RECORDED INFORMATION |
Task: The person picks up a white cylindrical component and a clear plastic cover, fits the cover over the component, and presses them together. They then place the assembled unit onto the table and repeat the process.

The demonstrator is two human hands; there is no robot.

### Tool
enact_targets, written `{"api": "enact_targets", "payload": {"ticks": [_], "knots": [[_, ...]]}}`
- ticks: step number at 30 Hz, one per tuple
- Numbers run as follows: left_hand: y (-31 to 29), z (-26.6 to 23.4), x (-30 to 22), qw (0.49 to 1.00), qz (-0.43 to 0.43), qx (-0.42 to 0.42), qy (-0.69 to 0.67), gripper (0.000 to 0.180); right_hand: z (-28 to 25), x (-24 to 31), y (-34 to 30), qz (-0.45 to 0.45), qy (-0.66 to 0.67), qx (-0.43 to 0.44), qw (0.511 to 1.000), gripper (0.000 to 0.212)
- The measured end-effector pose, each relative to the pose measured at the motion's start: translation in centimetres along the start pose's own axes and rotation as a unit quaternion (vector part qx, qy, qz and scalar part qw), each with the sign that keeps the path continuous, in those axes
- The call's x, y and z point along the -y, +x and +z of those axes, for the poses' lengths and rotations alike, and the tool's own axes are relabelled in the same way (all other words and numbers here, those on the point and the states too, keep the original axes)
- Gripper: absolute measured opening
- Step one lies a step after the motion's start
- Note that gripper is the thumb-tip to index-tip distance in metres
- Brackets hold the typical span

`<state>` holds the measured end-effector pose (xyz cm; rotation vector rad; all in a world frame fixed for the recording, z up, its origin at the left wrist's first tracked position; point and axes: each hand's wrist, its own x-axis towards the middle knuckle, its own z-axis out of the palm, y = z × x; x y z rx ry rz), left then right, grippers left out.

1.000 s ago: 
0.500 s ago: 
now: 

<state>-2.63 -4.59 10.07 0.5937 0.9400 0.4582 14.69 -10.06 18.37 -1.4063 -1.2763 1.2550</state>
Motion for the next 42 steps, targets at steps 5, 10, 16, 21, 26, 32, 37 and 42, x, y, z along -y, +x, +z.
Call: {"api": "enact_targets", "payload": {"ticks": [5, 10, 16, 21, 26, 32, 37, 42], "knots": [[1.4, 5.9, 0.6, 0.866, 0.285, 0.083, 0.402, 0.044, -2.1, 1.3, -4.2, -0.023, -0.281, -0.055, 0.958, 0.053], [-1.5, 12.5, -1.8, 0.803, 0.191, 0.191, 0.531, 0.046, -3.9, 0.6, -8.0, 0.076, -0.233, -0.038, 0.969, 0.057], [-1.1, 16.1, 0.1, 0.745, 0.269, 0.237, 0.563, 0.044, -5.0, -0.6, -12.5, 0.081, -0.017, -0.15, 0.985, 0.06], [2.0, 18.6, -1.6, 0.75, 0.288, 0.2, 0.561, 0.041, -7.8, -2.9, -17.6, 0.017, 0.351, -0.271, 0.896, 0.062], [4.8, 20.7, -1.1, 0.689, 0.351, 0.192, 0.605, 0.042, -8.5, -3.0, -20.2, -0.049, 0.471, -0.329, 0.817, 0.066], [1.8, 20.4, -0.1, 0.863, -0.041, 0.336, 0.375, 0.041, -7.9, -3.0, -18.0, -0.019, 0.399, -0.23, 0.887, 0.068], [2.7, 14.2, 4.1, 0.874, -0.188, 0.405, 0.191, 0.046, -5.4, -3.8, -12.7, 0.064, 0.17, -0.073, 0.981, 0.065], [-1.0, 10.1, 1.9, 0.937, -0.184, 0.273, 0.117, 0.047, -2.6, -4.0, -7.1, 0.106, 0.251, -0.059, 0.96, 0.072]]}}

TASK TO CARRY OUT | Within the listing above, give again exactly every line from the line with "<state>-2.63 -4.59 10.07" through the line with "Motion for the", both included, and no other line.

YOUR RESPONSE |
<state>-2.63 -4.59 10.07 0.5937 0.9400 0.4582 14.69 -10.06 18.37 -1.4063 -1.2763 1.2550</state>
Motion for the next 42 steps, targets at steps 5, 10, 16, 21, 26, 32, 37 and 42, x, y, z along -y, +x, +z.

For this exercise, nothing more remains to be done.